Action item
Copy out all the lines in the records that include the word "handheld".

__________________________________________________

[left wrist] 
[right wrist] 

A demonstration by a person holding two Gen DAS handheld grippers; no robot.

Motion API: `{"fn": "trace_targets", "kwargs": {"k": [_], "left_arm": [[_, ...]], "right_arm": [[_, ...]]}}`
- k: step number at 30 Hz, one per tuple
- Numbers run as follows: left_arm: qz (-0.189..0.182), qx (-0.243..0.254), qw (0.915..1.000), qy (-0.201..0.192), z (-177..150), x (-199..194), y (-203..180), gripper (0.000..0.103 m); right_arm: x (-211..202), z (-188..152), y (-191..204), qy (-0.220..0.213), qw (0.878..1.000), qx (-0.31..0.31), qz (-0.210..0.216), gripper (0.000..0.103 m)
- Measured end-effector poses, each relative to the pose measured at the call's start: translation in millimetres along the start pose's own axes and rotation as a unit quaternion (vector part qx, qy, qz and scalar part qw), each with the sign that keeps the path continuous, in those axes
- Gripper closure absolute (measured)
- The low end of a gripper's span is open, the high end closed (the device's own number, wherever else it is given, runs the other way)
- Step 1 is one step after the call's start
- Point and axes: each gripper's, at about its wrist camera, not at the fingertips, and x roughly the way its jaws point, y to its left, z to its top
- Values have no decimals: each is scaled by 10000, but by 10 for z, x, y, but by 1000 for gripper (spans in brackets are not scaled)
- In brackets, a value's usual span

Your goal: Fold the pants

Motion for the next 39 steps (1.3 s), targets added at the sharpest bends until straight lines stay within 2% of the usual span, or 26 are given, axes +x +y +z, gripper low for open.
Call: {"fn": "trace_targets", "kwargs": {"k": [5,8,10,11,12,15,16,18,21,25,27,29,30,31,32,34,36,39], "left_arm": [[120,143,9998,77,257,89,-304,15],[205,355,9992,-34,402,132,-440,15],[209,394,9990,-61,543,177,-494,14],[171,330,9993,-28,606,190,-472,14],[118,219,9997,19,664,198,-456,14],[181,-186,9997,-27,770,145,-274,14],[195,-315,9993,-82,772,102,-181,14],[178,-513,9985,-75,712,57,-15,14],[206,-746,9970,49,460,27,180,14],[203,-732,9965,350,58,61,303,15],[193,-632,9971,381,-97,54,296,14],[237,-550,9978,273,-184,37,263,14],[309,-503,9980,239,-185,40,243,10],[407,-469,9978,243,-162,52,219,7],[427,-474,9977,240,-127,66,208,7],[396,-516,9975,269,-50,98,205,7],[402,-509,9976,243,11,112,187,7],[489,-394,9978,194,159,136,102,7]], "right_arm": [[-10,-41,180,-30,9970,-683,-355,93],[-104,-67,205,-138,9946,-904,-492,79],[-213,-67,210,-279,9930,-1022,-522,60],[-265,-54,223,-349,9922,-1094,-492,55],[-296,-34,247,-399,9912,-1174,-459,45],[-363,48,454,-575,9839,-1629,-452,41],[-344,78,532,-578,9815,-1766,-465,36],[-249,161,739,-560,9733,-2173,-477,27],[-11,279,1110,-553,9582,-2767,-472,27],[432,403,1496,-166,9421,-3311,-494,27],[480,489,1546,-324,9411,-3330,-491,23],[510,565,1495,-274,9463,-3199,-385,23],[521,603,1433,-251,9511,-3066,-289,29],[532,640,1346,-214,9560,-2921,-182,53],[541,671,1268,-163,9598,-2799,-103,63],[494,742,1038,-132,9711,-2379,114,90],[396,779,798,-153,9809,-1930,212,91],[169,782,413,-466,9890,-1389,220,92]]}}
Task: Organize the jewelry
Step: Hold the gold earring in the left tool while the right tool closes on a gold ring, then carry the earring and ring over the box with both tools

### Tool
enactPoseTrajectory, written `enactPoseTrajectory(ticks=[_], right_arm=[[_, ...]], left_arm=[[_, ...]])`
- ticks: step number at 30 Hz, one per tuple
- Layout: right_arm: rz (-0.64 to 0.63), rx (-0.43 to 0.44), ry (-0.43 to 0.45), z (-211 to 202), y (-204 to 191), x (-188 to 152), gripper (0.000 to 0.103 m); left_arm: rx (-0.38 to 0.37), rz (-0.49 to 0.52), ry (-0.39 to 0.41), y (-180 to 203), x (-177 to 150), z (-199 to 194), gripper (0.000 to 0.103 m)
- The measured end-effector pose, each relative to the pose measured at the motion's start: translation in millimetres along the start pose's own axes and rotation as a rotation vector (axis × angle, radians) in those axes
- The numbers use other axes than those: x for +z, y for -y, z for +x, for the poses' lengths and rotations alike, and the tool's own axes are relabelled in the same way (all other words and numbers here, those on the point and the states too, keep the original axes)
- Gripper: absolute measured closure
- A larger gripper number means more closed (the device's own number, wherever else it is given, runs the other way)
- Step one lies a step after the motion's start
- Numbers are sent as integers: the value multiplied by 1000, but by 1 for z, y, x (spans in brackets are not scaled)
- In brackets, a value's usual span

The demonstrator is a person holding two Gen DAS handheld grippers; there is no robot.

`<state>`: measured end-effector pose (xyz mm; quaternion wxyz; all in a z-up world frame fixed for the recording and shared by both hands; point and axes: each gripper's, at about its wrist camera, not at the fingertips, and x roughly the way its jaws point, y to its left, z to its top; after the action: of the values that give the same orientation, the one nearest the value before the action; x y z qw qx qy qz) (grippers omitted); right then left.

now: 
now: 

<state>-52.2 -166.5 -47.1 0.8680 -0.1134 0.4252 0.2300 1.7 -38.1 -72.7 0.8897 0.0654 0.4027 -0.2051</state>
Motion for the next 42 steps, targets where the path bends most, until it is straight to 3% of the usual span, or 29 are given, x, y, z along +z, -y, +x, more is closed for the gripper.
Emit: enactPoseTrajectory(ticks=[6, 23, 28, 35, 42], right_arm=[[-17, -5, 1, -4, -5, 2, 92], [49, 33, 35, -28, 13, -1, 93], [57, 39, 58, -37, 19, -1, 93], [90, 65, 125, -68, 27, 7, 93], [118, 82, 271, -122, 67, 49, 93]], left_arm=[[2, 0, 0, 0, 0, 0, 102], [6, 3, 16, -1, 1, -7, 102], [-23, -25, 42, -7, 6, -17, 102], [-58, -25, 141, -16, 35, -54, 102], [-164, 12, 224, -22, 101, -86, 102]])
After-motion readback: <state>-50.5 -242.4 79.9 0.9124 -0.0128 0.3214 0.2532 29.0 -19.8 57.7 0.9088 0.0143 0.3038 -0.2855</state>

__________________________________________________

Output below
A demonstration by a person holding two Gen DAS handheld grippers; no robot.
The demonstrator is a person holding two Gen DAS handheld grippers; there is no robot.

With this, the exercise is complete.